Como decíamos en el comentario anterior, las normas prohibitivas, si de verdad quieren hacerse cumplir, deben tener su reflejo en la normativa disciplinaria, cosa que no acontece en este caso.
Este vacío llevó al Comité a acudir al cajón de sastre (nunca mejor dicho de-sastre) del art. 126 del Código Disciplinario para poder sancionar al Barcelona, resultando al final este desenlace bochornoso de una multa de 300 euros:
El argumento para no sancionar con clausura de campo
Dicho esto, la pregunta que se hace mucha gente es: ¿por qué descartó Competición la sanción de clausura de campo?
Lo cierto es que no resulta convincente el argumento empleado por el Comité a la hora de descartar la clausura como sanción, alternativa que estaba en su mano y así lo recogió en su propuesta el Instructor.
Sin embargo, el Comité, después de reconocer que la sanción de 300 euros es "simbólica", en lugar de optar por la clausura, dice que no resulta apropiada esta sanción con un argumento pueril:
"Sin embargo, este [el de la escasa cuantía de la multa] no es motivo suficiente para que este Comité opte por la imposición de una sanción –la clausura del estadio por un partido- que como afirma el Sr. Instructor, parece estar pensada para infracciones de otra naturaleza"

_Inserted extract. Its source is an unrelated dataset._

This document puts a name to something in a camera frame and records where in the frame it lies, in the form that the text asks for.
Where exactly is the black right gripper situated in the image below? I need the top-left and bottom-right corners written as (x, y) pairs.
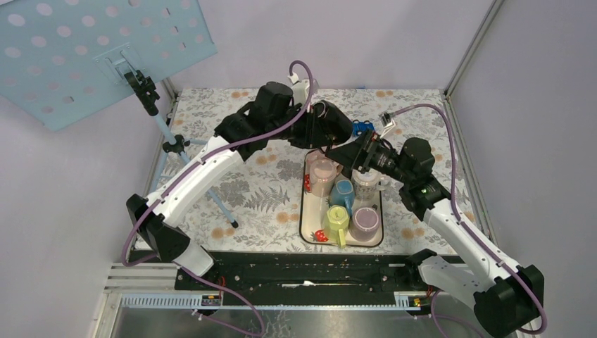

Ya sabemos que la clausura está concebida para los casos de incidentes del público, pero si el Comité ha acudido al art. 126, porque no existe otro precepto especifico, nada impedía -legalmente- que optara por la sanción de clausura, que sí parece más acorde con los hechos producidos.
Al menos se habría evitado un bochorno como el padecido. Esto también debería animar a los rectores de la RFEF a promover una reforma reglamentaria al respecto.